(Stored data)
• • • • •

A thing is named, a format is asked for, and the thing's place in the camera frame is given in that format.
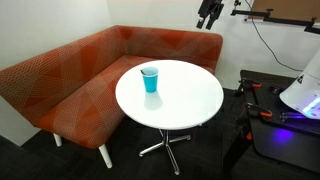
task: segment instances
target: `corner sofa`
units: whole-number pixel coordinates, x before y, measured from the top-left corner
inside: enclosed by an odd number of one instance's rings
[[[0,71],[0,95],[58,146],[63,137],[99,148],[111,168],[105,143],[124,117],[115,99],[121,75],[161,59],[214,74],[221,47],[214,33],[113,26]]]

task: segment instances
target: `blue cup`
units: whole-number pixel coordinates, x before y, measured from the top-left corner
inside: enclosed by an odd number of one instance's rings
[[[158,69],[155,67],[145,67],[141,69],[144,86],[147,92],[157,91]]]

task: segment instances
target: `sofa leg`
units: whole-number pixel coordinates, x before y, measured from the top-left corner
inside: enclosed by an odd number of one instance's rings
[[[58,147],[61,146],[62,145],[61,137],[57,134],[54,134],[54,133],[53,133],[53,136],[54,136],[54,140],[56,141],[57,146]]]
[[[109,169],[112,168],[112,162],[111,162],[111,159],[110,159],[110,156],[109,156],[109,153],[108,153],[106,145],[100,146],[99,150],[100,150],[100,153],[101,153],[101,155],[102,155],[102,157],[104,159],[104,162],[107,164],[107,167]]]

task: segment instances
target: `round table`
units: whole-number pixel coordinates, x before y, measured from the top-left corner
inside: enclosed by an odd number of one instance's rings
[[[158,68],[157,91],[145,90],[141,69]],[[142,157],[166,146],[175,173],[180,173],[169,143],[190,139],[183,136],[169,140],[169,130],[191,128],[205,123],[220,109],[223,90],[219,81],[197,65],[177,60],[158,60],[140,64],[127,71],[116,86],[116,99],[124,111],[136,122],[160,129],[163,141],[140,152]]]

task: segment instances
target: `black cable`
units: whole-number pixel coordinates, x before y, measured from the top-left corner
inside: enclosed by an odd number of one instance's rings
[[[251,5],[248,3],[247,0],[245,0],[245,1],[246,1],[246,3],[248,4],[248,6],[250,7],[250,11],[252,11]],[[257,31],[260,39],[261,39],[261,41],[267,46],[267,48],[268,48],[268,49],[270,50],[270,52],[273,54],[273,57],[275,58],[275,60],[277,61],[277,63],[279,63],[280,65],[282,65],[282,66],[284,66],[284,67],[286,67],[286,68],[289,68],[289,69],[291,69],[291,70],[293,70],[293,71],[303,71],[303,70],[294,69],[294,68],[292,68],[292,67],[290,67],[290,66],[287,66],[287,65],[285,65],[285,64],[282,64],[282,63],[278,60],[278,58],[277,58],[276,54],[273,52],[273,50],[269,47],[269,45],[268,45],[268,44],[264,41],[264,39],[261,37],[261,34],[260,34],[260,32],[259,32],[256,24],[255,24],[254,21],[253,21],[253,16],[251,16],[251,21],[252,21],[252,24],[253,24],[254,28],[256,29],[256,31]]]

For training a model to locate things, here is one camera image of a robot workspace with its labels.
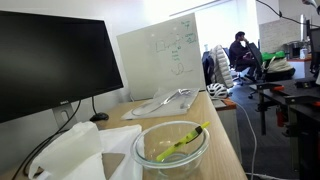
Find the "bicycle helmet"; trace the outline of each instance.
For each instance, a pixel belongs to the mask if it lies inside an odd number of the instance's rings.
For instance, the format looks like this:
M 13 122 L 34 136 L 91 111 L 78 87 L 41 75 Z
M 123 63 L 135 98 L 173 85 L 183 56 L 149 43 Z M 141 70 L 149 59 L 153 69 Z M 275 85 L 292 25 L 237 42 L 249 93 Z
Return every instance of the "bicycle helmet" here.
M 224 99 L 228 97 L 227 88 L 223 84 L 210 84 L 207 86 L 207 91 L 211 98 Z

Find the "chair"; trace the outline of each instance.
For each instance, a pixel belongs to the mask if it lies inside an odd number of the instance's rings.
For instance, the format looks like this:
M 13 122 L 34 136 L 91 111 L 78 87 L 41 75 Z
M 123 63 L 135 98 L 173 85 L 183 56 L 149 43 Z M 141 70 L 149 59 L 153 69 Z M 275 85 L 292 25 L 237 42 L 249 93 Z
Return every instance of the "chair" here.
M 229 57 L 229 48 L 223 48 L 224 52 L 227 54 L 229 61 L 230 61 L 230 57 Z M 239 66 L 237 65 L 237 61 L 230 61 L 230 69 L 231 71 L 235 71 L 237 73 L 236 77 L 234 77 L 232 80 L 233 81 L 239 81 L 240 86 L 243 86 L 243 77 L 241 77 L 241 72 L 244 71 L 245 69 L 247 69 L 247 66 Z

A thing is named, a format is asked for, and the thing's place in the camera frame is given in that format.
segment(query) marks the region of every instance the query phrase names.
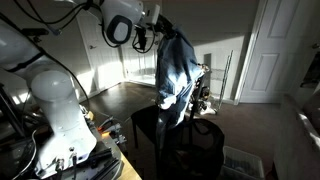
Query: wooden floor
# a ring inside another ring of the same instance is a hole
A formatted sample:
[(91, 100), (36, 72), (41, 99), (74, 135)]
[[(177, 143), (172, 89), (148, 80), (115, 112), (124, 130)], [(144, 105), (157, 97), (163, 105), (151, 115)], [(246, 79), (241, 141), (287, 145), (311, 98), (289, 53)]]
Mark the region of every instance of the wooden floor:
[[(134, 148), (130, 116), (135, 111), (154, 104), (155, 89), (133, 83), (121, 83), (90, 99), (96, 125), (105, 115), (119, 120), (127, 138), (128, 160), (143, 179), (156, 179), (152, 143), (138, 130), (139, 149)], [(272, 168), (273, 147), (280, 121), (278, 104), (222, 104), (218, 115), (203, 118), (217, 124), (225, 134), (225, 145), (259, 156), (267, 174)]]

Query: white wall
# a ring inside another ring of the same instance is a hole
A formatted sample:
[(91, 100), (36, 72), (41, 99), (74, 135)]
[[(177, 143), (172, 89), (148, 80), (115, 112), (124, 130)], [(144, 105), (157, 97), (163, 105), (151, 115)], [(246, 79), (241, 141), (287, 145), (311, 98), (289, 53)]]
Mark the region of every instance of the white wall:
[[(234, 51), (224, 99), (233, 100), (252, 30), (258, 0), (163, 0), (163, 15), (182, 27), (195, 48), (198, 62), (211, 55), (211, 68), (224, 69)], [(210, 89), (220, 94), (221, 81)]]
[[(19, 1), (27, 9), (32, 12), (26, 1)], [(58, 5), (52, 0), (38, 0), (34, 2), (35, 8), (46, 21), (56, 20), (66, 14), (72, 6)], [(14, 4), (12, 0), (1, 0), (0, 11), (20, 28), (46, 28), (27, 16)], [(62, 24), (53, 25), (53, 27), (61, 27)], [(66, 65), (75, 75), (80, 75), (90, 71), (87, 54), (84, 49), (82, 37), (78, 24), (74, 20), (67, 26), (60, 36), (54, 36), (50, 32), (48, 36), (41, 36), (42, 42), (39, 43), (49, 54)], [(20, 96), (27, 92), (25, 81), (13, 74), (9, 74), (3, 70), (0, 71), (0, 82), (5, 84), (6, 89), (14, 96)], [(91, 92), (95, 91), (95, 85), (92, 83)]]

• • • • •

**TASK BRIEF:** For the string "target", work out how many lines of the data contain it; answer with the number alone.

**RESPONSE TO THIS EXERCISE:** 5